You might be a candidate for an ankle replacement.
“An ankle replacement? That sounds new and experimental.”
It was new and experimental… when it was developed in the 70s. The devices of today have been refined and tested to withstand many of life’s demands.
Ankle replacement surgery—called total ankle replacement (TAR) or total ankle arthroplasty (TAA)— is not a new concept, just a newly IMPROVED concept. It involves removing a small portion of bone from both the tibia and the talus, and inserting a prosthetic device meant to mimic the function of a normal ankle joint.
There are a handful of devices available today for implant.
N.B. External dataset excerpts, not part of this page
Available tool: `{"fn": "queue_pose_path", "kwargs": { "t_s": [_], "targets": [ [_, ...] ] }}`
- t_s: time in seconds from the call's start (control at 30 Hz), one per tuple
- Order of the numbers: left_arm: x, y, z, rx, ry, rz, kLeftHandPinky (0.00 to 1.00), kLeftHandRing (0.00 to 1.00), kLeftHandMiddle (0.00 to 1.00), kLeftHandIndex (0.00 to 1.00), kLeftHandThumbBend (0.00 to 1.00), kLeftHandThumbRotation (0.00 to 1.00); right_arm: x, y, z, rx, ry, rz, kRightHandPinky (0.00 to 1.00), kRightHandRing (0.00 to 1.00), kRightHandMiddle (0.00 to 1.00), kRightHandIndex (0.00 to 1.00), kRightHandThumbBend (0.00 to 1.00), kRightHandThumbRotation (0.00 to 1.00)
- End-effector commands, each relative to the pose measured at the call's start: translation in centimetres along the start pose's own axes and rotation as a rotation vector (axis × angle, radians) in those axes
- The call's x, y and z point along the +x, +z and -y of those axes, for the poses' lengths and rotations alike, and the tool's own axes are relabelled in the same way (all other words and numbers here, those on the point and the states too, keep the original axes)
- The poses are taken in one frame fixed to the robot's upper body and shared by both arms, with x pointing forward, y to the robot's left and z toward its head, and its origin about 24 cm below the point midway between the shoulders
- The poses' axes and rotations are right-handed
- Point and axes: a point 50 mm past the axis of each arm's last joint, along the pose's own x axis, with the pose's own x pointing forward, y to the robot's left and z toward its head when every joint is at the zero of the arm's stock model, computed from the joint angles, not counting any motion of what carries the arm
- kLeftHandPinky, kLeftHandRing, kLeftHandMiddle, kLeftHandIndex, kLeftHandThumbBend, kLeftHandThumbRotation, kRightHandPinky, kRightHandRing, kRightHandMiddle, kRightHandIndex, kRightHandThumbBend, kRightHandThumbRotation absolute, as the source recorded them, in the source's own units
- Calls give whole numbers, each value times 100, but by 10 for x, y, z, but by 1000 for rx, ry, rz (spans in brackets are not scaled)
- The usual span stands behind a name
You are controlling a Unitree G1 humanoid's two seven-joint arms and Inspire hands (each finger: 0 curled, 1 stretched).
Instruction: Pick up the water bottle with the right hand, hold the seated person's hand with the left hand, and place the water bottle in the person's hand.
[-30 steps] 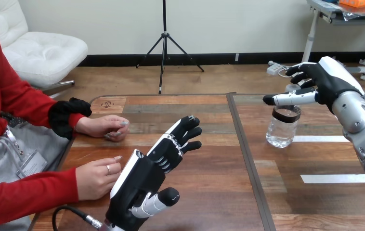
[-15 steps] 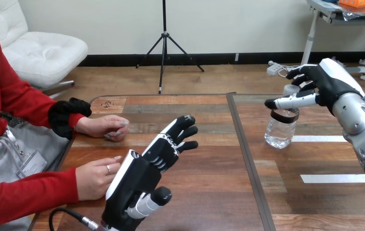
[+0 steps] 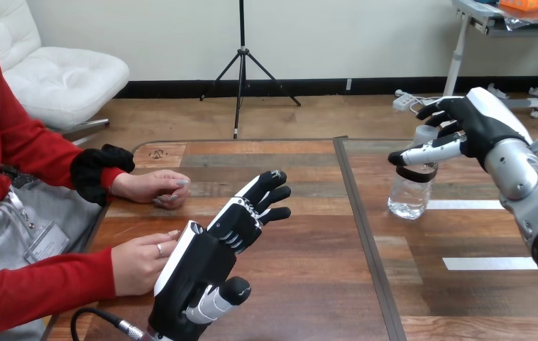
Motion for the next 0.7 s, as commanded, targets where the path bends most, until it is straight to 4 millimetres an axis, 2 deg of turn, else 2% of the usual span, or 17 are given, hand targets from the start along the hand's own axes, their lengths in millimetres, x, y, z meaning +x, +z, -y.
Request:
{"fn": "queue_pose_path", "kwargs": {
  "t_s": [0.0,0.53,0.67],
  "targets": [
    [10,5,3,8,23,69,82,90,93,90,100,81,5,21,12,20,-44,58,61,70,74,72,96,18],
    [10,8,1,-2,41,108,81,90,92,87,99,80,4,18,9,61,-31,65,59,67,70,67,92,3],
    [10,9,1,5,35,122,82,90,92,87,98,80,3,15,8,76,-38,60,55,62,65,64,92,1]
  ]
}}
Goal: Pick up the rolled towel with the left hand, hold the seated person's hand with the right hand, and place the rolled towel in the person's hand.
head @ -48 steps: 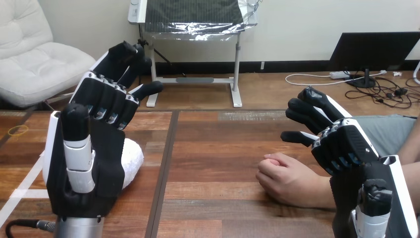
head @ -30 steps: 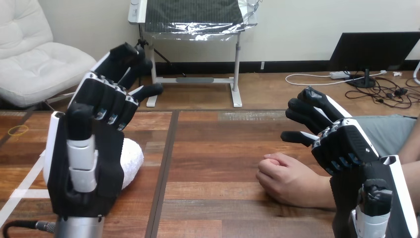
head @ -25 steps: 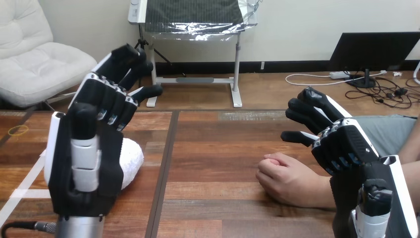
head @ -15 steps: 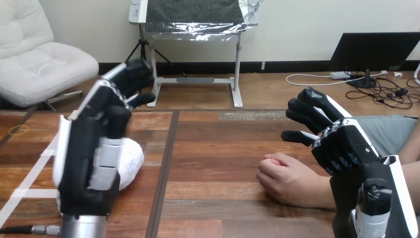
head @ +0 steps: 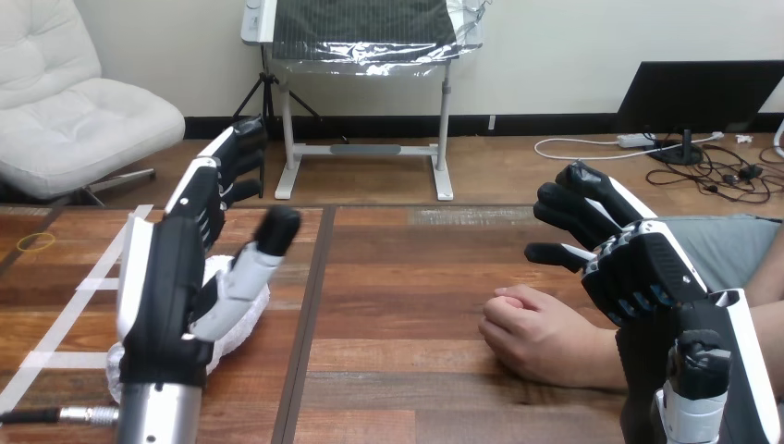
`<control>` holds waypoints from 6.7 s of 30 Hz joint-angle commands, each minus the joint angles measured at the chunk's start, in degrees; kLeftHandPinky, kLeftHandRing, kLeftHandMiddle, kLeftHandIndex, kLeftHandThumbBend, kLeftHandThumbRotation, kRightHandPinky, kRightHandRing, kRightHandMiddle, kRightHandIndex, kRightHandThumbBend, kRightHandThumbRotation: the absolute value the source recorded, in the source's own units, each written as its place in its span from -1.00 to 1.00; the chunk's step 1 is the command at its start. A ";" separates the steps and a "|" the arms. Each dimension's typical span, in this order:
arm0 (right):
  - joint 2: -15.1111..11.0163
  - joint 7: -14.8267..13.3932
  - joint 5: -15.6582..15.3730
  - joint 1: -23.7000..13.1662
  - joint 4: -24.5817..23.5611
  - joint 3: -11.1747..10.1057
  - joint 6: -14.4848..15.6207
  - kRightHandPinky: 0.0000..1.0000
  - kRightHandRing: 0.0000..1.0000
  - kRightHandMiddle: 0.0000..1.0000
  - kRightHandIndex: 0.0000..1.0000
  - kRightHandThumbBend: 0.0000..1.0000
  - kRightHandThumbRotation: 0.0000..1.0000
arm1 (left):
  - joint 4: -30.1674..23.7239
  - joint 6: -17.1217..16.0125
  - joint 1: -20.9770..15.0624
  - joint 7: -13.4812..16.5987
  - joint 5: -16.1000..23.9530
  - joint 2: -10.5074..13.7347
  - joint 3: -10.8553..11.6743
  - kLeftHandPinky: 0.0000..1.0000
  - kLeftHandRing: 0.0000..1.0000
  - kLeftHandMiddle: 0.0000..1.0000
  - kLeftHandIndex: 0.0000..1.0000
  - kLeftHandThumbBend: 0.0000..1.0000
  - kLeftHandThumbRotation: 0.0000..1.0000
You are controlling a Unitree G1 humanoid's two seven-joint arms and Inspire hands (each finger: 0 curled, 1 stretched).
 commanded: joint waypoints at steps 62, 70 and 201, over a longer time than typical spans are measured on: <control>0.96 -0.09 0.30 -2.28 -0.86 0.06 -0.71 0.41 0.67 0.66 0.69 0.71 1.00 | 21.90 30.63 -21.71 18.66 32.00 9.46 -8.41 1.00 0.90 0.93 0.90 0.88 -0.26; 1.11 -0.21 0.28 -2.14 -0.77 0.10 -0.85 0.41 0.67 0.66 0.69 0.73 1.00 | 25.50 32.60 -23.50 21.02 32.81 10.09 -9.31 1.00 0.87 0.89 0.87 0.89 -0.27; 0.93 0.55 0.70 -3.80 -1.73 -0.84 -0.87 0.34 0.62 0.65 0.66 0.90 1.00 | 34.67 81.12 -44.86 -22.84 37.48 17.24 -33.67 -0.73 -0.51 -0.32 -0.02 0.48 -0.60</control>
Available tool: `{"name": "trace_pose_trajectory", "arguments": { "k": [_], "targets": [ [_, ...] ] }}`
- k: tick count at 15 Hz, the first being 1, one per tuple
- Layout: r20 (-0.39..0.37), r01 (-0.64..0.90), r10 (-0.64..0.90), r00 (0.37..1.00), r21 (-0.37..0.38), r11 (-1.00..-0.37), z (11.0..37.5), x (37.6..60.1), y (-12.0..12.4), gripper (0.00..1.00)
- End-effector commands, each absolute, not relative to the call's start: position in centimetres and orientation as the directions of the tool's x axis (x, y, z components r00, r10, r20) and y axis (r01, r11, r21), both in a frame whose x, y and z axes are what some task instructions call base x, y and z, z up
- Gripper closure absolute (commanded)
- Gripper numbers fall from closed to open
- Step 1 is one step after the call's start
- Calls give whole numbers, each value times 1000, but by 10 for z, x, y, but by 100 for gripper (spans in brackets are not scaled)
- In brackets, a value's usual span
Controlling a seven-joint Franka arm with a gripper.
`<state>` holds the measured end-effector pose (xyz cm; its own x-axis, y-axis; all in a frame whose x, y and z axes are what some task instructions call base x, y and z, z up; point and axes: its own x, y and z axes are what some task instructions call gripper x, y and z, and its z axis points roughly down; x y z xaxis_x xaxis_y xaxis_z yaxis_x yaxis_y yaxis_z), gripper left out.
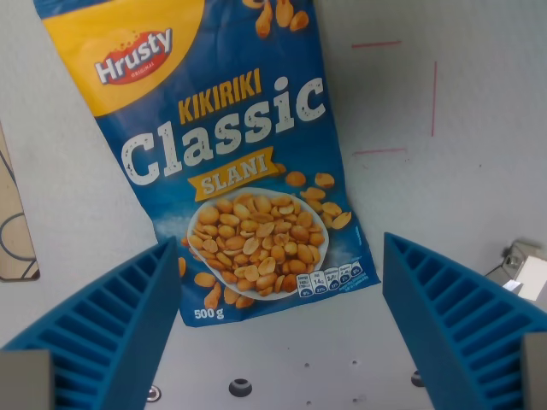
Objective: Rotate around base positive z
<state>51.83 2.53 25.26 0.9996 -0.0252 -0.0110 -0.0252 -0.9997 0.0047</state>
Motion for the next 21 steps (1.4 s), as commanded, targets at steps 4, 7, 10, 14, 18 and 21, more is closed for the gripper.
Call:
{"name": "trace_pose_trajectory", "arguments": {
  "k": [4, 7, 10, 14, 18, 21],
  "targets": [
    [-7, 28, 28, 1000, 5, -1000, 255, 518, 25, 0],
    [-7, 68, 68, 998, 5, -998, 255, 518, 25, 0],
    [-7, 108, 107, 994, 5, -994, 255, 518, 25, 0],
    [-7, 160, 160, 987, 5, -987, 255, 518, 25, 0],
    [-7, 213, 213, 977, 5, -977, 255, 518, 25, 0],
    [-7, 252, 252, 968, 6, -968, 255, 518, 25, 0]
  ]
}}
Some of the more common implants are pictured in the accompanying graphic for this section. (Clockwise from upper left: Styker STAR, Wright In-Bone, Integra Salto-Talaris, and DePuy Agility.)
This surgery is a great alternative to ankle arthrodesis in patients with end-stage arthritis, who want to remain active and not worry about ambulating on a fused ankle joint. While the primary benefit of this procedure is pain relief, ankle replacement surgery does re-establish a component of motion to a motion-starved joint. Motion at the ankle joint relieves stress from the neighboring joints, which have been compensating to assume ankle joint range of motion duties ever since the ankle became arthritic. Post-operatively, this procedure allows for earlier range-of-motion exercises, earlier weight-bearing, and less-demanding gait training versus an ankle arthrodesis.
Like any surgical procedure of the foot and ankle, complications can arise. The procedure itself is technical and requires strong knowledge of anatomy, awareness of common pitfalls, and a degree of technical skill in order to be properly performed. Complications include and are not limited to wound healing, infection, component loosening, subsidence, and fracture. A thorough discussion with your surgeon is recommended to address these potential issues prior to surgery.
At Sierra Foot and Ankle, we take pride in being on the forefront of design and innovation. We will take every step necessary to ensure a road to successful outcome.